**Action item:** Please work out the number of lines in the following material that include "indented", and reply with only that number.
----- Data records -----
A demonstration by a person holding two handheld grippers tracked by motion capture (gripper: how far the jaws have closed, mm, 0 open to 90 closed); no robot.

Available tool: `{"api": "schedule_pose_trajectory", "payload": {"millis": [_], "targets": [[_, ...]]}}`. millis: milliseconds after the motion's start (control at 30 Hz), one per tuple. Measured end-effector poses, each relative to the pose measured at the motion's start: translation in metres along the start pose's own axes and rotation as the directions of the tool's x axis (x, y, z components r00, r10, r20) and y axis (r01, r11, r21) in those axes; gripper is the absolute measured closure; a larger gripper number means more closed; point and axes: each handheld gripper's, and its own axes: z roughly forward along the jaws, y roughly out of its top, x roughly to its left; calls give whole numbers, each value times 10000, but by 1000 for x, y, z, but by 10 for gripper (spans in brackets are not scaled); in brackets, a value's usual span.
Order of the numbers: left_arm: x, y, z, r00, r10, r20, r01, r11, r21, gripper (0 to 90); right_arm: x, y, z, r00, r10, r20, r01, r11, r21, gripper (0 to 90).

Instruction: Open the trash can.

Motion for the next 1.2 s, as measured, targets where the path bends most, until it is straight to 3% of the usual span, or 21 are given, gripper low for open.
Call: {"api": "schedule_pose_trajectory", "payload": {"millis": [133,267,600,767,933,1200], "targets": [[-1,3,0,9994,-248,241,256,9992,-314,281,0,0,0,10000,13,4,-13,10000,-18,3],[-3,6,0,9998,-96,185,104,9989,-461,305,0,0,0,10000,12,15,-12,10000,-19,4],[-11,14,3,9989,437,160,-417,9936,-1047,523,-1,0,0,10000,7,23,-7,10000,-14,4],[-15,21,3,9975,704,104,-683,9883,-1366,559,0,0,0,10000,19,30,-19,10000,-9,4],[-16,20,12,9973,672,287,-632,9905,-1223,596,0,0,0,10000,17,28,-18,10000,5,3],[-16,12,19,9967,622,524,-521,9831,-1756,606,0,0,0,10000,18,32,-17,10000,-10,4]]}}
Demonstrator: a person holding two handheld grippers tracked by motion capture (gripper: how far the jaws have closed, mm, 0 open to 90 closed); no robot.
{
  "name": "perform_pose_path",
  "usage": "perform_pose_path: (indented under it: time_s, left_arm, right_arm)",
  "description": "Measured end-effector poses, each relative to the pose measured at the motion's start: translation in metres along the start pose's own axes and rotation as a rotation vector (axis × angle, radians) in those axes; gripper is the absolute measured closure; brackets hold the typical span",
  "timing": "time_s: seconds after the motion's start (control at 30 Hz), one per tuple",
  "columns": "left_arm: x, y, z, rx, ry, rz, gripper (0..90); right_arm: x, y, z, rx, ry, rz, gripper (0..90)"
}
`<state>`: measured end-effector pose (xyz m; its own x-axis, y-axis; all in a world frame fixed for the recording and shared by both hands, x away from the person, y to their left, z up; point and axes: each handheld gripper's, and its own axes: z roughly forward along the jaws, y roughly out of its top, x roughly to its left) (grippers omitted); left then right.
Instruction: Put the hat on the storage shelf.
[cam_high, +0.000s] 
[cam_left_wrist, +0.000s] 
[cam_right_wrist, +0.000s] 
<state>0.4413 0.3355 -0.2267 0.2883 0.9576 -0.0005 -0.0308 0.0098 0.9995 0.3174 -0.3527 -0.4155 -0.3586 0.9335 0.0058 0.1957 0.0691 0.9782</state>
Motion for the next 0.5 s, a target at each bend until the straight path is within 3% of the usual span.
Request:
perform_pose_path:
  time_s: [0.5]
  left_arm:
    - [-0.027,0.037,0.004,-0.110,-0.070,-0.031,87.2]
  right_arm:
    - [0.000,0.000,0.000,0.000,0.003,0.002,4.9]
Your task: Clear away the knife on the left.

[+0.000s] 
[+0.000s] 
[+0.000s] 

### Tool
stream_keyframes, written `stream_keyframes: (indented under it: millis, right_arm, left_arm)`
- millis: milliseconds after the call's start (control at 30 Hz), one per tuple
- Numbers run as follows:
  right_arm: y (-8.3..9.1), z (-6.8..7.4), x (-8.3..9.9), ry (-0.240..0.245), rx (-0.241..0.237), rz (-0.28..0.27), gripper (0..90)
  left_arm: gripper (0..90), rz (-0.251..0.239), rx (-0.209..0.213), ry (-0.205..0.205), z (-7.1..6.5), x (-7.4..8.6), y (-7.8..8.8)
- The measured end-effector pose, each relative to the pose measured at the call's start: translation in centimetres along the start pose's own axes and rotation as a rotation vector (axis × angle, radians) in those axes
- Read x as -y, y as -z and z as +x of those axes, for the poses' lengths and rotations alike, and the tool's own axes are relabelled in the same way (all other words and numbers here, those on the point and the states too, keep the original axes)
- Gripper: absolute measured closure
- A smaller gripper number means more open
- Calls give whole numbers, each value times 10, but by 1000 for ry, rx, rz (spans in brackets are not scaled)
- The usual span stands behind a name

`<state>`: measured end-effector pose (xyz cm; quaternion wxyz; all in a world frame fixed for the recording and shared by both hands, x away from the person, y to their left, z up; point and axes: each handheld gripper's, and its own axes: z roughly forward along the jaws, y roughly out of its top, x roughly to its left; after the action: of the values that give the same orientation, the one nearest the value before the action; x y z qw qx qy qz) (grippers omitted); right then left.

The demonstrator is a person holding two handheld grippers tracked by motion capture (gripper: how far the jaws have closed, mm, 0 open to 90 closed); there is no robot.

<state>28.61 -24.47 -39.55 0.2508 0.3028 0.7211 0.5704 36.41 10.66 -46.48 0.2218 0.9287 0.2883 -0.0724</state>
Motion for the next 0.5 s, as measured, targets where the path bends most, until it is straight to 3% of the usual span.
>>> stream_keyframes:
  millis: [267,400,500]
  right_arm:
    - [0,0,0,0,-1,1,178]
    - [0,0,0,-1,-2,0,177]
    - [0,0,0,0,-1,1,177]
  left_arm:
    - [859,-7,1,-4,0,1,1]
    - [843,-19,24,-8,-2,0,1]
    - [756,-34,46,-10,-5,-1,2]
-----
**Solution:** 2